> PROBLEM DESCRIPTION:
Nothing outside the range is to be copied. From the entries below, reproduce exactly the lines starting at the one with "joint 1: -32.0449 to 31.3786" and ending at the one with "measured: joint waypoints", without pictures.

Dataset items
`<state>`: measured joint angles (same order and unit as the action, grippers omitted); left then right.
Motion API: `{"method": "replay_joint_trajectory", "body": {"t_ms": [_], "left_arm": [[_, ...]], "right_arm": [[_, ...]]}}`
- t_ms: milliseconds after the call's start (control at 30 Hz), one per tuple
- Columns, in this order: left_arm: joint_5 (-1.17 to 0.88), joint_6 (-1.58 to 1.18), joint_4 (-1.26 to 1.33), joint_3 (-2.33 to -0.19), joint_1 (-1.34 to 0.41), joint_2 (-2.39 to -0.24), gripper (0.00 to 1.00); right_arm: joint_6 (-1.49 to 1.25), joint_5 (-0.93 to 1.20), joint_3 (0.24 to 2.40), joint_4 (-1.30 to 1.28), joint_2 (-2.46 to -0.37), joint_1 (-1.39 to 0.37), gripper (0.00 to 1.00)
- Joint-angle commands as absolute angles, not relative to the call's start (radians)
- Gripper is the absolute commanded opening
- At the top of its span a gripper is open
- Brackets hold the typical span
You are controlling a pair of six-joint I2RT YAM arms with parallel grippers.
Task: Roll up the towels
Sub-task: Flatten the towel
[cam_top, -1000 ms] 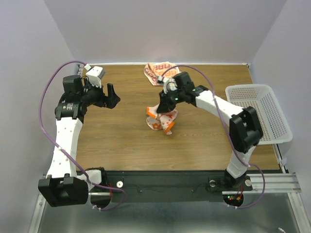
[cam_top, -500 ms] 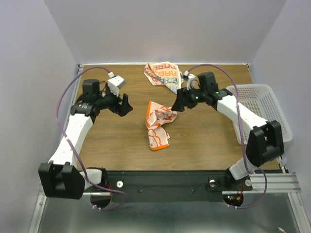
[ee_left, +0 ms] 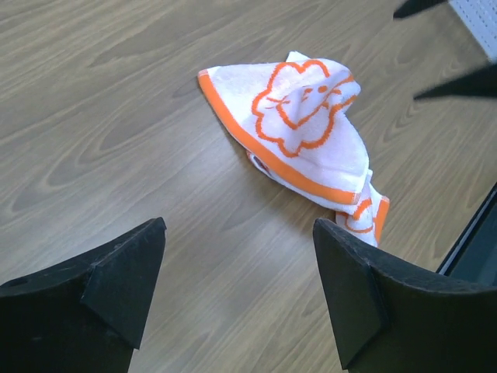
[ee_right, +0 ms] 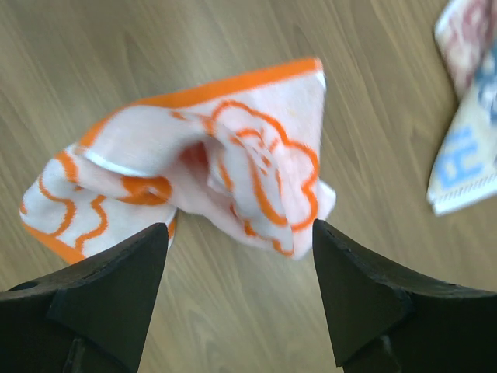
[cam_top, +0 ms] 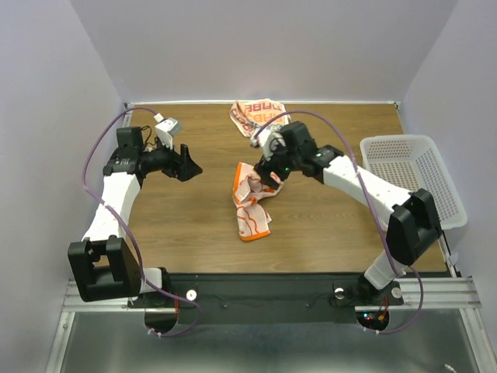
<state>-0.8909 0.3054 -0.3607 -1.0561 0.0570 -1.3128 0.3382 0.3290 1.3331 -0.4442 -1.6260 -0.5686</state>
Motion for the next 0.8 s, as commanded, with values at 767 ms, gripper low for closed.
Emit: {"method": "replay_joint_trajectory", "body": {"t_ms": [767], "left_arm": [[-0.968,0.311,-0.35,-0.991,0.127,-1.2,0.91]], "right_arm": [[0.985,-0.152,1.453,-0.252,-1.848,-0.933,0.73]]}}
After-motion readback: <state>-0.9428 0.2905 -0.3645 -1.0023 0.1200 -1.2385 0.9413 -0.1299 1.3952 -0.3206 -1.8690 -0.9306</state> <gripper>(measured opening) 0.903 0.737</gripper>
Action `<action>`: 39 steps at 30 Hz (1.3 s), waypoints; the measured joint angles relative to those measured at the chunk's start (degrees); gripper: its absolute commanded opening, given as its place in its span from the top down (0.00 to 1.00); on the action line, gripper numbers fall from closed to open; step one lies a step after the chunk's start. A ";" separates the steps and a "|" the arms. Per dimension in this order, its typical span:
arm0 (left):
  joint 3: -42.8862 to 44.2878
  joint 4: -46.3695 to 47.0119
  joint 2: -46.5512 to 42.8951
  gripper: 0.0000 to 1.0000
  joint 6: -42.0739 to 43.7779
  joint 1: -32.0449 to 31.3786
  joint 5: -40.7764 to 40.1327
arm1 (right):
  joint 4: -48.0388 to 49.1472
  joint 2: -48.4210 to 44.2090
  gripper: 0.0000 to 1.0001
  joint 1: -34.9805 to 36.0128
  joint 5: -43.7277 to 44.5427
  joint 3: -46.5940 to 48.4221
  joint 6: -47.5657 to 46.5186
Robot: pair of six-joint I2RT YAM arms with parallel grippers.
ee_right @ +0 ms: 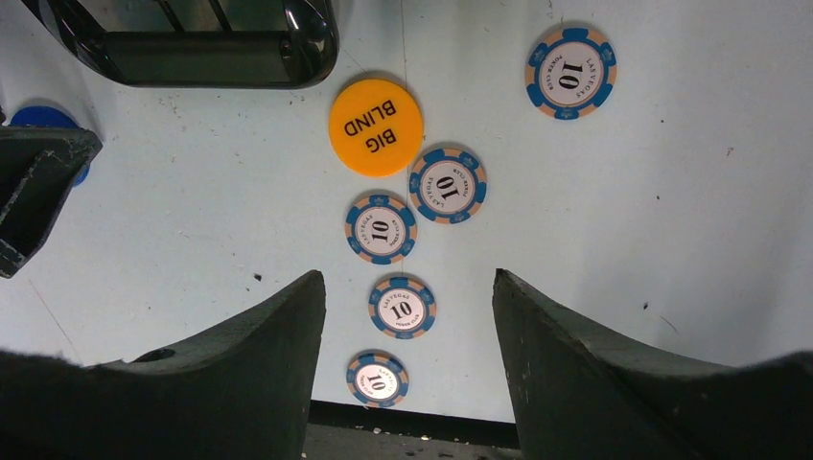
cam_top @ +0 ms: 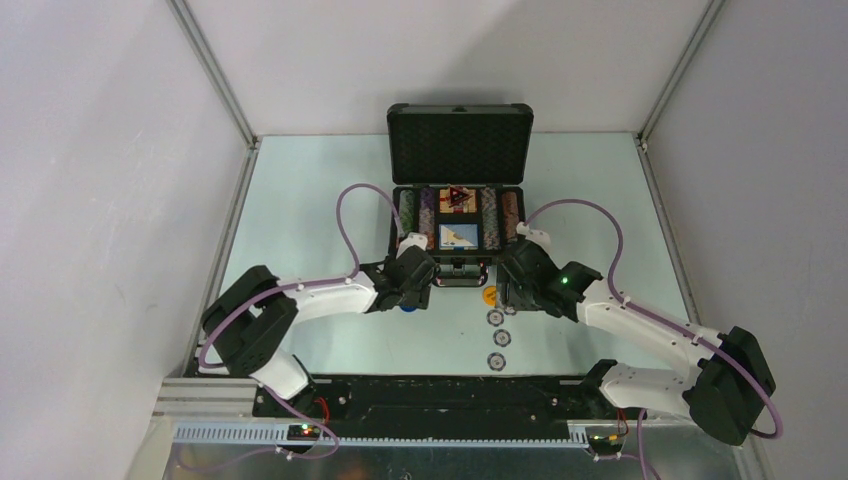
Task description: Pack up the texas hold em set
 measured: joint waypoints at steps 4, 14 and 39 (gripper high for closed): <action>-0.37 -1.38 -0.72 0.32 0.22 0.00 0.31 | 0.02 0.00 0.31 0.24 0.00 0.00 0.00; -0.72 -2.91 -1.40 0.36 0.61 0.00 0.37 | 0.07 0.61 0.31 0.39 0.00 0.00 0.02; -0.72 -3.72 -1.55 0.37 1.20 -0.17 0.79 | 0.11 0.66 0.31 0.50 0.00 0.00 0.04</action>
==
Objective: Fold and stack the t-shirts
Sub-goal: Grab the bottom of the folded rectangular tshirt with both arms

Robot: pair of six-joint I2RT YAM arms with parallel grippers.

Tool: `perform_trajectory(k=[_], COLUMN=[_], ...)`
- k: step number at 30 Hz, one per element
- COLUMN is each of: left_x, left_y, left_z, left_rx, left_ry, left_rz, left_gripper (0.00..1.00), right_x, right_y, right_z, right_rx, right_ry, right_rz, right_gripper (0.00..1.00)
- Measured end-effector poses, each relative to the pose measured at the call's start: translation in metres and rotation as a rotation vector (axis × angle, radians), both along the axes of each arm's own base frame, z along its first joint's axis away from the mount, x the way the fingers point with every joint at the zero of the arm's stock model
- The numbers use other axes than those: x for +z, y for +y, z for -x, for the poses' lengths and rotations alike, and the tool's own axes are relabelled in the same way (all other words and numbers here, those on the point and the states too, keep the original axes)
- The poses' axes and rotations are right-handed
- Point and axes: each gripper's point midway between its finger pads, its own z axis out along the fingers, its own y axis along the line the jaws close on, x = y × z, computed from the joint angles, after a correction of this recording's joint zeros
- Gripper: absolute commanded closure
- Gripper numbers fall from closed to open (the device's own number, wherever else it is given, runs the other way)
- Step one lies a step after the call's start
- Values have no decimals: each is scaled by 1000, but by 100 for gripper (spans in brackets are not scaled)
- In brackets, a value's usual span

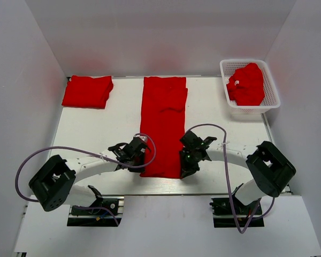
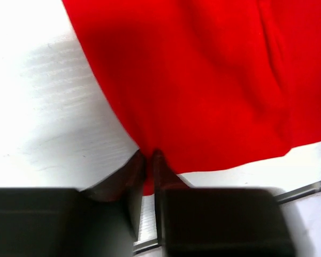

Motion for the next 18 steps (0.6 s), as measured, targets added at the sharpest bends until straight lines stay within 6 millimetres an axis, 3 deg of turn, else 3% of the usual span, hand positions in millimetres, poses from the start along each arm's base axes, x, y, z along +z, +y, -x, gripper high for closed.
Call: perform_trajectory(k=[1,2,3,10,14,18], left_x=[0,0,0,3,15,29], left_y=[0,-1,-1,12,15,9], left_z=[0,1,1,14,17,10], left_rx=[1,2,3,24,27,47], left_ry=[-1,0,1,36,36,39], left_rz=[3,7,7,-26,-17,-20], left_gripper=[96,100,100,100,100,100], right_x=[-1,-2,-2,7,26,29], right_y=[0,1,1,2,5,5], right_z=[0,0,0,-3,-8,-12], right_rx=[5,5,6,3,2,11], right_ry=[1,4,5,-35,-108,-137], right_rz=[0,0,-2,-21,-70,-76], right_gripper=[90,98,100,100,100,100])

> OUTPUT OF THE TASK:
  joint 1: -32.0449 to 31.3786
  joint 5: -40.7764 to 40.1327
arm1 (right):
  joint 4: -48.0388 to 49.1472
  joint 2: -48.4210 to 44.2090
  gripper: 0.0000 to 1.0001
  joint 1: -34.9805 to 36.0128
  joint 5: -43.7277 to 44.5427
  joint 3: -46.5940 to 48.4221
  joint 6: -47.5657 to 46.5186
Robot: pair of six-joint I2RT YAM arms with parallel grippers.
ee_right @ +0 ms: 
cam_top @ +0 ms: 
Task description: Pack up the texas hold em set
 measured: joint waypoints at steps 4, 14 and 39 (gripper high for closed): <action>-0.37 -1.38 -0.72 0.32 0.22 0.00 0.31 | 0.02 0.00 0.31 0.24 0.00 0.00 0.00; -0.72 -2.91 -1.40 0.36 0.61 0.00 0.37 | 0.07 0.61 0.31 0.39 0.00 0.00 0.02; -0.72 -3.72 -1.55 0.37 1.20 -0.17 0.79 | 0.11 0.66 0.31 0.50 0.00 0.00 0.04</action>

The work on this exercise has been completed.